▶ Entries supplied
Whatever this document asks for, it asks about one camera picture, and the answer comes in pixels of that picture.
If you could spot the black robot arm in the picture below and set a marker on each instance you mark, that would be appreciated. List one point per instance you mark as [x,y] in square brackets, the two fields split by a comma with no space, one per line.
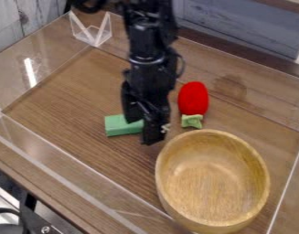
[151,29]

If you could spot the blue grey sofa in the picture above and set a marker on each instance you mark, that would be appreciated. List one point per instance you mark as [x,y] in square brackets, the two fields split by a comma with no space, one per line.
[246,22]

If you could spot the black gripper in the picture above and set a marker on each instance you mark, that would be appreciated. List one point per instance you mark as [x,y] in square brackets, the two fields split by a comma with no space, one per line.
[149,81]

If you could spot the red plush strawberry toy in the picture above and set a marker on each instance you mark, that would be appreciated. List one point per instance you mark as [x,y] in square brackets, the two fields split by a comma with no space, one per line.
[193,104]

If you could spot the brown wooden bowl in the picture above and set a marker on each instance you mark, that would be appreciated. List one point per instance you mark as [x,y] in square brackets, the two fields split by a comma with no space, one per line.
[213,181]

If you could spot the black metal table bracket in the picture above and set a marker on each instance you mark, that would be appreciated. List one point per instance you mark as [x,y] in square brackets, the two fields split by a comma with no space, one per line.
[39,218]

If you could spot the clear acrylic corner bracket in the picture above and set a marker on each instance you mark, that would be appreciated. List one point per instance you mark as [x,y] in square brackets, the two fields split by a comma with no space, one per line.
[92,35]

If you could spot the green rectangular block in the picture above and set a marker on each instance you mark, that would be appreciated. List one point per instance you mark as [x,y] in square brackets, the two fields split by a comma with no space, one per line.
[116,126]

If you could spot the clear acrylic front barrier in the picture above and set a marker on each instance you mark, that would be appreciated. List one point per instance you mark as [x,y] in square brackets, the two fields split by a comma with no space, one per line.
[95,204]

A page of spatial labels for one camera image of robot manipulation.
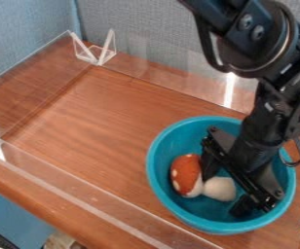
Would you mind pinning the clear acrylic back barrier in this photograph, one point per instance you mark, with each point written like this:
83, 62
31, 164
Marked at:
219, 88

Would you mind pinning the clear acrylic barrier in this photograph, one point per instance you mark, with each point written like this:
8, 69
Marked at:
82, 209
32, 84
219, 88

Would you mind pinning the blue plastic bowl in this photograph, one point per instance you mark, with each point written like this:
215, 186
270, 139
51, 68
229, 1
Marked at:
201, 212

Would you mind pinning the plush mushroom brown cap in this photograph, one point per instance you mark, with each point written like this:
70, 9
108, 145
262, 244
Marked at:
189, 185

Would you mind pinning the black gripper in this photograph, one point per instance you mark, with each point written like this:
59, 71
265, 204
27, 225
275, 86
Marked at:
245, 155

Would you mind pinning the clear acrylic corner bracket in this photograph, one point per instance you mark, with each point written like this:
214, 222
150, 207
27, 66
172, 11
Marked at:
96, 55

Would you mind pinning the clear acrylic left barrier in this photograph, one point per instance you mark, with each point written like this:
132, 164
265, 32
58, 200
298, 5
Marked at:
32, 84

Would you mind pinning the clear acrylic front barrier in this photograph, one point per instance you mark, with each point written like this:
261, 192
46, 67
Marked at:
* * *
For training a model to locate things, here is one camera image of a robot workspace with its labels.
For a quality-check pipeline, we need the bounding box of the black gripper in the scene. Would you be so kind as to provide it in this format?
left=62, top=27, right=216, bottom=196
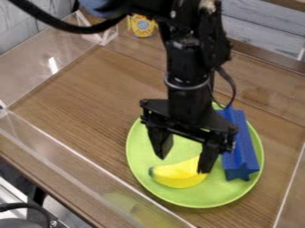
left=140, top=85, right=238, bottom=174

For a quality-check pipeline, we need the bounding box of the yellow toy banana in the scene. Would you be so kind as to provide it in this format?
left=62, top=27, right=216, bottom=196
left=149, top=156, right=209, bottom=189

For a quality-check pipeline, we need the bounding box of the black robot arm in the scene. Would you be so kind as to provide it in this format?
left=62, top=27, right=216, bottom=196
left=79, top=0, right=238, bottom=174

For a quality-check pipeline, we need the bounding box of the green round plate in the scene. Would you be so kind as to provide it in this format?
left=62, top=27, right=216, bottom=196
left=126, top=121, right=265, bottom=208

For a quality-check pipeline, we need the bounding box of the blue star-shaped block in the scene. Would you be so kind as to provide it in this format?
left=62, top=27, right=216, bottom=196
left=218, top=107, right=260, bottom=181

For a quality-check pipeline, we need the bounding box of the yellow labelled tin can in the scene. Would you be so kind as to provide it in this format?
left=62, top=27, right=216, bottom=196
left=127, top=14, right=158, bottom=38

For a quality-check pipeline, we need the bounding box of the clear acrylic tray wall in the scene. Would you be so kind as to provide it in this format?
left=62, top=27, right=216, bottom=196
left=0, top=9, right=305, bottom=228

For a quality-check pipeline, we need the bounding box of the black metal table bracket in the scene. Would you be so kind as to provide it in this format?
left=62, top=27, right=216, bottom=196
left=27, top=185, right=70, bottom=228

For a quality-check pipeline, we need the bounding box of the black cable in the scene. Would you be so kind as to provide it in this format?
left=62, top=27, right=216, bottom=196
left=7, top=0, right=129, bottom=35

▶ What you need to do
Exactly how many lines of the records above contain "yellow"? Please state only the number.

▶ Answer to this task
2